■ **What is required**
To answer, print the line containing "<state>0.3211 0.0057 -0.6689" and each line after it in the listing below, exactly as they stand.

■ **Provided data**
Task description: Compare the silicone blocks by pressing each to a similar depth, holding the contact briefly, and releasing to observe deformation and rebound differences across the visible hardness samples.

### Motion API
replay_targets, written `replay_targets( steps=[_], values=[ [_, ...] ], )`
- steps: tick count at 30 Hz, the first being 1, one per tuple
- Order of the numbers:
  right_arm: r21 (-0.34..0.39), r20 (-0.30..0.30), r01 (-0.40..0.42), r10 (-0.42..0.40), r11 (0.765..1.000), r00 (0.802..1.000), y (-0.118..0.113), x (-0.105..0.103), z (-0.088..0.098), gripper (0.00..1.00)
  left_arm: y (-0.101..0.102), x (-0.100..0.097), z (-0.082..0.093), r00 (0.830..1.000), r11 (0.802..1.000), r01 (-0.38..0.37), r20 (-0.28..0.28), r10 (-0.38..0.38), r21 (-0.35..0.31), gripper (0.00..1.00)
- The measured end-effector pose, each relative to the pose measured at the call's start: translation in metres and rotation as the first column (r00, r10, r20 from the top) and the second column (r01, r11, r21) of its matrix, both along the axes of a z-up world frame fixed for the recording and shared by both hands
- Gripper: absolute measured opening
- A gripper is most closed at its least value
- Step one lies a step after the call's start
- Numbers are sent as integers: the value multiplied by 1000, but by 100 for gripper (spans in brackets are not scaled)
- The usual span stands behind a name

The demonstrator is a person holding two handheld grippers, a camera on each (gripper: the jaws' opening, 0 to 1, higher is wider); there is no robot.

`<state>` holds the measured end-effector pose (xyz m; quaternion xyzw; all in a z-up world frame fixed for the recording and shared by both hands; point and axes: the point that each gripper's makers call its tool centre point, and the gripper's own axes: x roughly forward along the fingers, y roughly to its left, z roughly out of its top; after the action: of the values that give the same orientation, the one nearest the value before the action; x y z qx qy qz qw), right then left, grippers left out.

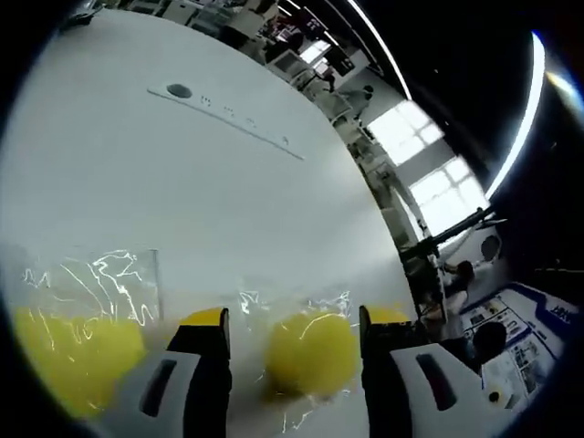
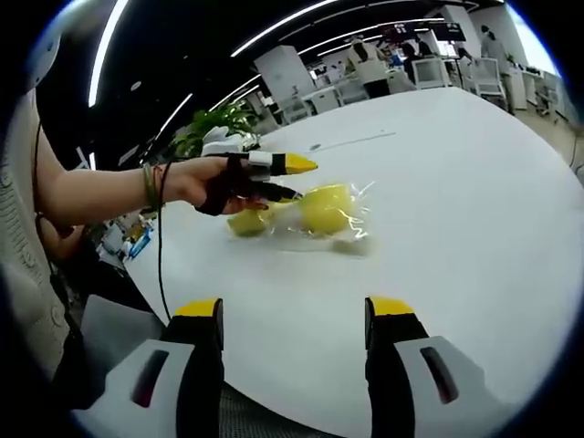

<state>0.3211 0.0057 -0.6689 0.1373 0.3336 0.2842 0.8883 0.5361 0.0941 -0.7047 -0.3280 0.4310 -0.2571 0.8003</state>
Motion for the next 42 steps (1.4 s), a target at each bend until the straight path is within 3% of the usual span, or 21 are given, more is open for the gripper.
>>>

■ **Exercise response**
<state>0.3211 0.0057 -0.6689 0.1373 0.3336 0.2842 0.8883 0.5361 0.0941 -0.7047 -0.3280 0.4310 -0.2571 0.8003</state>
Motion for the next 42 steps (1.4 s), a target at each bend until the straight path is within 3% of the usual span, or 21 are given, more is open for the gripper.
>>>

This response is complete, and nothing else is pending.